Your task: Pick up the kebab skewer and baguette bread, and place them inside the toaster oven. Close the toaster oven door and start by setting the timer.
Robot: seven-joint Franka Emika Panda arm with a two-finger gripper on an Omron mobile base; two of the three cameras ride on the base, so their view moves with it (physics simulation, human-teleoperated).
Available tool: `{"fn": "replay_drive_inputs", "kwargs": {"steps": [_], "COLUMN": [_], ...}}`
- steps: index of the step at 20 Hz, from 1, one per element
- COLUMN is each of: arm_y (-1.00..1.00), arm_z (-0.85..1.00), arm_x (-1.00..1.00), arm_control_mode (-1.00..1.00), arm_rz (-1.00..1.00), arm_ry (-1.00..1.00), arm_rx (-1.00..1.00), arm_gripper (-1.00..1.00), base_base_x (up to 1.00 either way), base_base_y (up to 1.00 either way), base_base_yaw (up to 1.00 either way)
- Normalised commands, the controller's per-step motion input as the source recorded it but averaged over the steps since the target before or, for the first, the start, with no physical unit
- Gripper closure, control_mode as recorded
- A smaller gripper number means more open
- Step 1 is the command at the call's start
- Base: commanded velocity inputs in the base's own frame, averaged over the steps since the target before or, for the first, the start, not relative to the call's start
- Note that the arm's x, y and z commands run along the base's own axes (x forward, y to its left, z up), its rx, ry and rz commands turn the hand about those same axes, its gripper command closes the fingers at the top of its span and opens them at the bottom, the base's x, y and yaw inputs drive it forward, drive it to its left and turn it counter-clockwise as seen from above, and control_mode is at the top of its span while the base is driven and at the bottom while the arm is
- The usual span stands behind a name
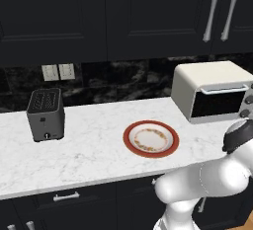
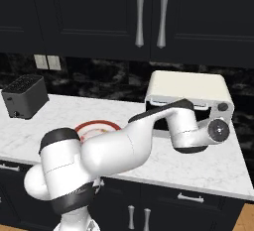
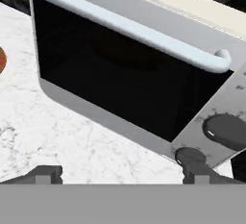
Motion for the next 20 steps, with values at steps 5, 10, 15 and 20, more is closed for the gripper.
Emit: {"fn": "replay_drive_inputs", "kwargs": {"steps": [5, 10, 15, 20], "arm_y": [-0.4, -0.21, -0.35, -0.13], "arm_z": [0.0, 0.0, 0.0, 0.0], "arm_x": [0.07, 0.02, 0.21, 0.31], "arm_control_mode": [-1.0, -1.0, -1.0, -1.0], "arm_rz": [0.35, 0.3, 0.18, 0.12], "arm_ry": [-0.3, -0.37, -0.32, -0.27], "arm_rx": [-0.17, -0.27, -0.21, -0.27], "arm_gripper": [-1.0, -1.0, -1.0, -1.0], "base_base_x": [0.0, 0.0, 0.0, 0.0], "base_base_y": [0.0, 0.0, 0.0, 0.0], "base_base_yaw": [0.0, 0.0, 0.0, 0.0]}}
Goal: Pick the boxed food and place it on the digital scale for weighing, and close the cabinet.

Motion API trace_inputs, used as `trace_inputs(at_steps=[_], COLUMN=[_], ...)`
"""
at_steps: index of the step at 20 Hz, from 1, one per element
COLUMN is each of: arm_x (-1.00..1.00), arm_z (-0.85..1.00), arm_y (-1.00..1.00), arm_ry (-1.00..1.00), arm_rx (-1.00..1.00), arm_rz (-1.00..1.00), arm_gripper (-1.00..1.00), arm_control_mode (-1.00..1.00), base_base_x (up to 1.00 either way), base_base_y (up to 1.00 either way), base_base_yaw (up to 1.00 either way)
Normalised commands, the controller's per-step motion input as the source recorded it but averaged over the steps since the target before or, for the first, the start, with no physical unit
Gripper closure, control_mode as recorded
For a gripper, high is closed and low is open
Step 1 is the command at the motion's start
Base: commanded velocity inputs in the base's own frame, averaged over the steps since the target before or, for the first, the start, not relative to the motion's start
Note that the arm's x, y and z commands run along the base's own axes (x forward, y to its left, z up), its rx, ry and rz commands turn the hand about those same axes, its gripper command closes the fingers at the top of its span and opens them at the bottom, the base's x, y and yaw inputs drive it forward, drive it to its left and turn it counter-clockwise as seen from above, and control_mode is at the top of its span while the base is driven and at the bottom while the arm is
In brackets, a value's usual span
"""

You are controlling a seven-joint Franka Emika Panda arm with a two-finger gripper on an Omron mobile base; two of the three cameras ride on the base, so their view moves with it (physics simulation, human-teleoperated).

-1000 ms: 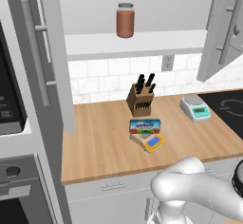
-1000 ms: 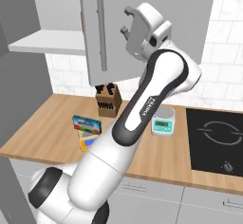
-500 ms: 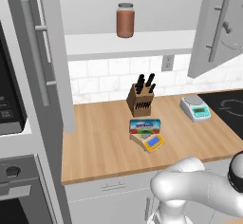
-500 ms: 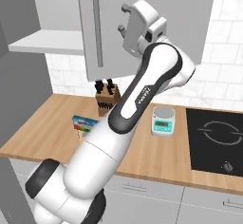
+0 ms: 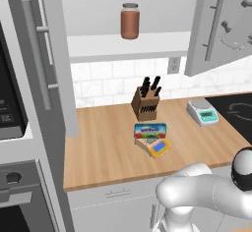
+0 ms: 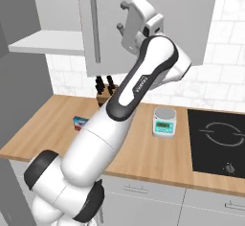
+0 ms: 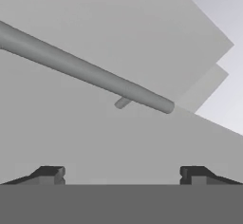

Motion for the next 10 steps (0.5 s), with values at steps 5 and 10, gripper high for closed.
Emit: trace_inputs(at_steps=[5,10], arm_x=[0.71,0.71], arm_z=[-0.20,-0.21], arm_y=[0.13,0.17], arm_ry=[0.00,0.00], arm_rx=[0.00,0.00], arm_rz=[0.00,0.00], arm_gripper=[-1.00,-1.00], arm_control_mode=[-1.00,-1.00], base_base_x=[0.00,0.00], base_base_y=[0.00,0.00], base_base_yaw=[0.00,0.00])
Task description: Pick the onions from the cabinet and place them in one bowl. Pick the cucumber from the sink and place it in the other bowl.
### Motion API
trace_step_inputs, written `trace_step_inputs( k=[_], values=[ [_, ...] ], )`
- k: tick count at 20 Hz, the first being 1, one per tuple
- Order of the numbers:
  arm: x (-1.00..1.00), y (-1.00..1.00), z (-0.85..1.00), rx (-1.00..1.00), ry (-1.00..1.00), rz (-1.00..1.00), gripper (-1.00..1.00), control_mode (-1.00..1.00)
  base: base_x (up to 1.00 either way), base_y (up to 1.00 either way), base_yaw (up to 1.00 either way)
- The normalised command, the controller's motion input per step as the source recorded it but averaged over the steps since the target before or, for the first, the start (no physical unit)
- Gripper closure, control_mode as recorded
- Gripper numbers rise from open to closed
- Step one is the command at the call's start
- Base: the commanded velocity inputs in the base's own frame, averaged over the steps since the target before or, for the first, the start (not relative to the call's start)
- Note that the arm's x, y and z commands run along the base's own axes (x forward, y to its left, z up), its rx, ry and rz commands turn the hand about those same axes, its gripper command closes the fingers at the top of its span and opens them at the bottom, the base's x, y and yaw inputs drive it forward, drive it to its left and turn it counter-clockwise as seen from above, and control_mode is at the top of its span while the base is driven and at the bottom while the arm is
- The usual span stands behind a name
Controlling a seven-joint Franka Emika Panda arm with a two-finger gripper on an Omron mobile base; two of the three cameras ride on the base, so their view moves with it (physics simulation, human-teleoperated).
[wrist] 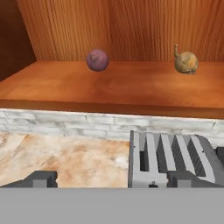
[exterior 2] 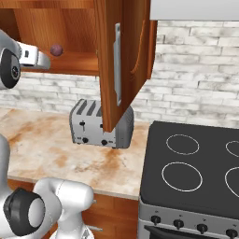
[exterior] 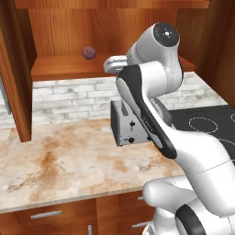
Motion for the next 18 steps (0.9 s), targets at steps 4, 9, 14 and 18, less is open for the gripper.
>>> trace_step_inputs(
  k=[4,9,14,18],
  values=[
    [0.3,-0.11,0.31,0.08,0.04,0.07,-1.0,-1.0,0.0,0.0,0.0],
    [0.35,0.01,0.17,0.02,0.01,0.02,-1.0,-1.0,0.0,0.0,0.0],
    [0.56,0.26,-0.07,-0.01,-0.02,0.0,-1.0,-1.0,0.0,0.0,0.0],
    [0.63,0.16,-0.01,0.0,-0.01,0.05,-1.0,-1.0,0.0,0.0,0.0]
  ],
)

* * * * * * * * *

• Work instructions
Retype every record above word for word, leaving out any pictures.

• Answer to this exercise
Your task: Pick up the kebab skewer and baguette bread, and place them inside the toaster oven. Close the toaster oven door and start by setting the timer.
Robot: seven-joint Franka Emika Panda arm with a two-finger gripper on an Omron mobile base; two of the three cameras ride on the base, so their view moves with it (physics simulation, human-teleoperated).
Available tool: `{"fn": "replay_drive_inputs", "kwargs": {"steps": [_], "COLUMN": [_], ...}}`
- steps: index of the step at 20 Hz, from 1, one per element
- COLUMN is each of: arm_y (-1.00..1.00), arm_z (-0.85..1.00), arm_x (-1.00..1.00), arm_control_mode (-1.00..1.00), arm_rz (-1.00..1.00), arm_ry (-1.00..1.00), arm_rx (-1.00..1.00), arm_gripper (-1.00..1.00), base_base_x (up to 1.00 either way), base_base_y (up to 1.00 either way), base_base_yaw (up to 1.00 either way)
- Normalised commands, the controller's per-step motion input as the source recorded it but averaged over the steps since the target before or, for the first, the start, with no physical unit
- Gripper closure, control_mode as recorded
- A smaller gripper number means more open
- Step 1 is the command at the call's start
- Base: commanded velocity inputs in the base's own frame, averaged over the steps since the target before or, for the first, the start, not relative to the call's start
- Note that the arm's x, y and z commands run along the base's own axes (x forward, y to its left, z up), its rx, ry and rz commands turn the hand about those same axes, its gripper command closes the fingers at the top of its span and opens them at the bottom, the base's x, y and yaw inputs drive it forward, drive it to its left and turn it counter-clockwise as seen from above, and control_mode is at the top of its span while the base is driven and at the bottom while the arm is
- The usual span stands behind a name
Motion for the next 20 steps, with values at steps 5, 10, 15 and 20, more is closed for the gripper.
Emit: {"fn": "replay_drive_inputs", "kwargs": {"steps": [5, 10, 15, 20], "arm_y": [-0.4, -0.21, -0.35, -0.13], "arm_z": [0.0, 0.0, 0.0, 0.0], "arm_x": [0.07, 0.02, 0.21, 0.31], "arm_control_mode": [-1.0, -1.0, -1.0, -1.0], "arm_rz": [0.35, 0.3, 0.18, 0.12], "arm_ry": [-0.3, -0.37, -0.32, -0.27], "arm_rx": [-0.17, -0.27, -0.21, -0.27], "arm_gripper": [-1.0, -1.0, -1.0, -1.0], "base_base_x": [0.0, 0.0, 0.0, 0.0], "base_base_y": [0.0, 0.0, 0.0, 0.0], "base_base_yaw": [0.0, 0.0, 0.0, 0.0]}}
Goal: Pick the boxed food and place it on the digital scale for weighing, and close the cabinet.

Motion API trace_inputs, used as `trace_inputs(at_steps=[_], COLUMN=[_], ...)`
"""
at_steps: index of the step at 20 Hz, from 1, one per element
COLUMN is each of: arm_x (-1.00..1.00), arm_z (-0.85..1.00), arm_y (-1.00..1.00), arm_ry (-1.00..1.00), arm_rx (-1.00..1.00), arm_rz (-1.00..1.00), arm_gripper (-1.00..1.00), arm_control_mode (-1.00..1.00), base_base_x (up to 1.00 either way), base_base_y (up to 1.00 either way), base_base_yaw (up to 1.00 either way)
Normalised commands, the controller's per-step motion input as the source recorded it but averaged over the steps since the target before or, for the first, the start, with no physical unit
Gripper closure, control_mode as recorded
For a gripper, high is closed and low is open
Step 1 is the command at the motion's start
Base: commanded velocity inputs in the base's own frame, averaged over the steps since the target before or, for the first, the start, not relative to the motion's start
Note that the arm's x, y and z commands run along the base's own axes (x forward, y to its left, z up), its rx, ry and rz commands turn the hand about those same axes, its gripper command closes the fingers at the top of its span and opens them at the bottom, the base's x, y and yaw inputs drive it forward, drive it to its left and turn it counter-clockwise as seen from above, and control_mode is at the top of its span while the base is driven and at the bottom while the arm is
In brackets, a value's usual span
"""

You are controlling a seven-joint Franka Emika Panda arm with a two-finger gripper on an Omron mobile base; two of the three cameras ride on the base, so their view moves with it (physics simulation, human-teleoperated).

-1000 ms: 
-1000 ms: 
-500 ms: 
-500 ms: 
+0 ms: 
+0 ms: 
+0 ms: 

Motion for the next 10 steps (0.5 s), with values at steps 5 and 10, gripper high for closed.
Emit: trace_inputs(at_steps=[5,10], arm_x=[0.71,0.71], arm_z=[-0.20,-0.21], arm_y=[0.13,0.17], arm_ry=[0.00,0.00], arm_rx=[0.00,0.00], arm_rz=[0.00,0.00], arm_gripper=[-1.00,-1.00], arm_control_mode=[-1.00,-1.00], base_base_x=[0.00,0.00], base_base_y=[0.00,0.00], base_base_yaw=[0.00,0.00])
Task description: Pick the onions from the cabinet and place them in one bowl. Pick the cucumber from the sink and place it in the other bowl.
### Motion API
trace_step_inputs, written `trace_step_inputs( k=[_], values=[ [_, ...] ], )`
- k: tick count at 20 Hz, the first being 1, one per tuple
- Order of the numbers:
  arm: x (-1.00..1.00), y (-1.00..1.00), z (-0.85..1.00), rx (-1.00..1.00), ry (-1.00..1.00), rz (-1.00..1.00), gripper (-1.00..1.00), control_mode (-1.00..1.00)
  base: base_x (up to 1.00 either way), base_y (up to 1.00 either way), base_yaw (up to 1.00 either way)
- The normalised command, the controller's motion input per step as the source recorded it but averaged over the steps since the target before or, for the first, the start (no physical unit)
- Gripper closure, control_mode as recorded
- Gripper numbers rise from open to closed
- Step one is the command at the call's start
- Base: the commanded velocity inputs in the base's own frame, averaged over the steps since the target before or, for the first, the start (not relative to the call's start)
- Note that the arm's x, y and z commands run along the base's own axes (x forward, y to its left, z up), its rx, ry and rz commands turn the hand about those same axes, its gripper command closes the fingers at the top of its span and opens them at the bottom, the base's x, y and yaw inputs drive it forward, drive it to its left and turn it counter-clockwise as seen from above, and control_mode is at the top of its span while the base is driven and at the bottom while the arm is
- The usual span stands behind a name
Controlling a seven-joint Franka Emika Panda arm with a two-finger gripper on an Omron mobile base; two of the three cameras ride on the base, so their view moves with it (physics simulation, human-teleoperated).
[wrist] 
[exterior 2] 
[exterior] 
Motion for the next 18 steps (0.9 s), targets at steps 4, 9, 14 and 18, less is open for the gripper.
>>> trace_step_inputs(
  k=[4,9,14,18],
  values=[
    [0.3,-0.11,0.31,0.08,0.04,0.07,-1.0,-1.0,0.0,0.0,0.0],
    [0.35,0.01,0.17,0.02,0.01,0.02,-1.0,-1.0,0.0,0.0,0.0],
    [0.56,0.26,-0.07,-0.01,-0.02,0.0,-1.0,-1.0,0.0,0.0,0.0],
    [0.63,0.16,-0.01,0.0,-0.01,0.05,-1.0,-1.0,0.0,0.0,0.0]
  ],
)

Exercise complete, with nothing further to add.